Great, let’s do the new ggplot!

First line: data we’re using and “aesthetics” (variables) we’re using to plot

ggplot(storey_trend_decade, aes(x=decade, y=count) ) +

Sectioning our graph into several independent graphs based on a category

facet_grid(height_type ~ ., scales = "free_y") +

Add a layer (a ribbon) that covers the area from 1Q to 3Q for each facet. Label this ribbon in the legend with “1-3 Quartile”.

geom_ribbon(aes(ymin = quart1, max = quart3, fill="1-3 Quartile")) +

And make sure that ribbon is a light grey.

scale_fill_manual(values=c('#eeeeee')) +

On top of that ribbon, plot the line (just as we did before!)

geom_line() +

Instead of the typical ggplot grey background, we want the “black and white” theme, which has some cosmetic improvements, in my opinion.

theme_bw() +

We want to add more years, not just the every-fifty-years decade mark, and to do that, we’ll have to tilt our X-axis labels:

theme(axis.text.x = element_text(angle = 60, hjust = 1)) +

Which labels do we want? A label for every single decade we have in our data. If it’s missing in our data, leave it out of the axis labels, too.
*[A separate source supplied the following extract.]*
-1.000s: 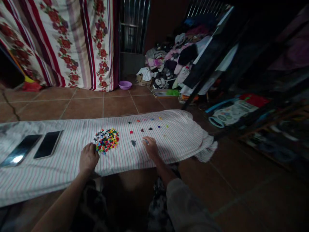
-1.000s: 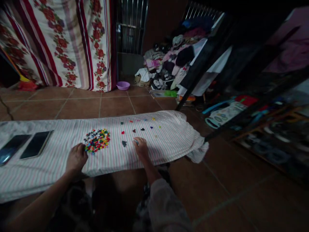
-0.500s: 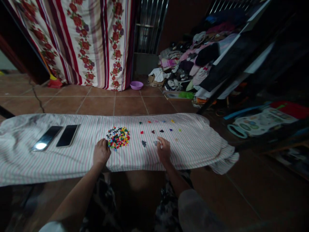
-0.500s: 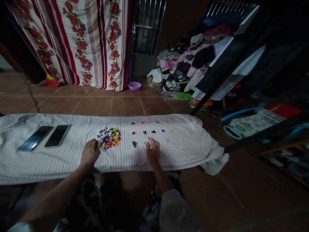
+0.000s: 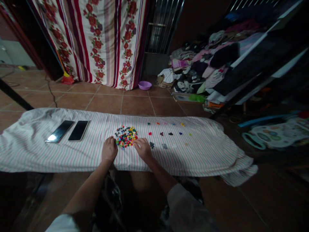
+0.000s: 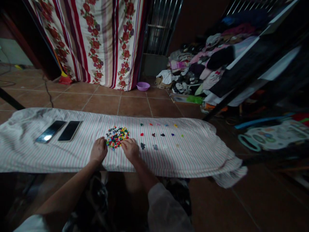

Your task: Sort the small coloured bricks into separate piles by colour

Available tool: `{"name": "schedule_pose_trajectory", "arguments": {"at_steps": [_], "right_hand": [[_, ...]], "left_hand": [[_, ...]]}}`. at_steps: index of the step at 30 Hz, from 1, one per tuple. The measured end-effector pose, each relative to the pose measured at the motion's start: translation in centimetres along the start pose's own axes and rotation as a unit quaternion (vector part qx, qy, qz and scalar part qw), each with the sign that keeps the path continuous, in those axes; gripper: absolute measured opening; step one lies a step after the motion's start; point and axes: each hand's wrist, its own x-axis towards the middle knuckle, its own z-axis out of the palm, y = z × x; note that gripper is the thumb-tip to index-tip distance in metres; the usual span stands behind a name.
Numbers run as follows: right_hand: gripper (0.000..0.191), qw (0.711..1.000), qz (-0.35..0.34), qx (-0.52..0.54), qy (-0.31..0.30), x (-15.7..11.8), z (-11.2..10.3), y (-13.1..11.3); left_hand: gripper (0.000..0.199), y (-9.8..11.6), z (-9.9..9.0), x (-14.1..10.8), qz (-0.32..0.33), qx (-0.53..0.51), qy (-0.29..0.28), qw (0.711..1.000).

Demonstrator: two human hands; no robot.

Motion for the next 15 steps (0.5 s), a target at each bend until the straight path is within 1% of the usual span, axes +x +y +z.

scale_x_continuous(breaks = unique(storey_trend_decade\$decade)) +

But with so many years, it can be hard to follow a single light line all the way up from the bottom of the graph to the top facet. Let’s plot a few vertical lines in a transparent red to help guide the eye. We’ll do them from 1800 to 2000, in 50 year increments.

geom_vline(xintercept=seq(1800, 2000, 50), color="red", alpha=0.3) +

We don’t care about the y values at all, they just clutter the graph, so remove the y axis labels altogether!

scale_y_continuous(breaks = NULL) +

Give the graph a good title, but remove the x and y axis labels, because the title will explain everything quite well.

labs(title="Structures Built in NYC\nby Decade and Number of Floors", x="", y="") +

Finally, remove the legend title also:

theme(legend.title=element_blank())

Looks great!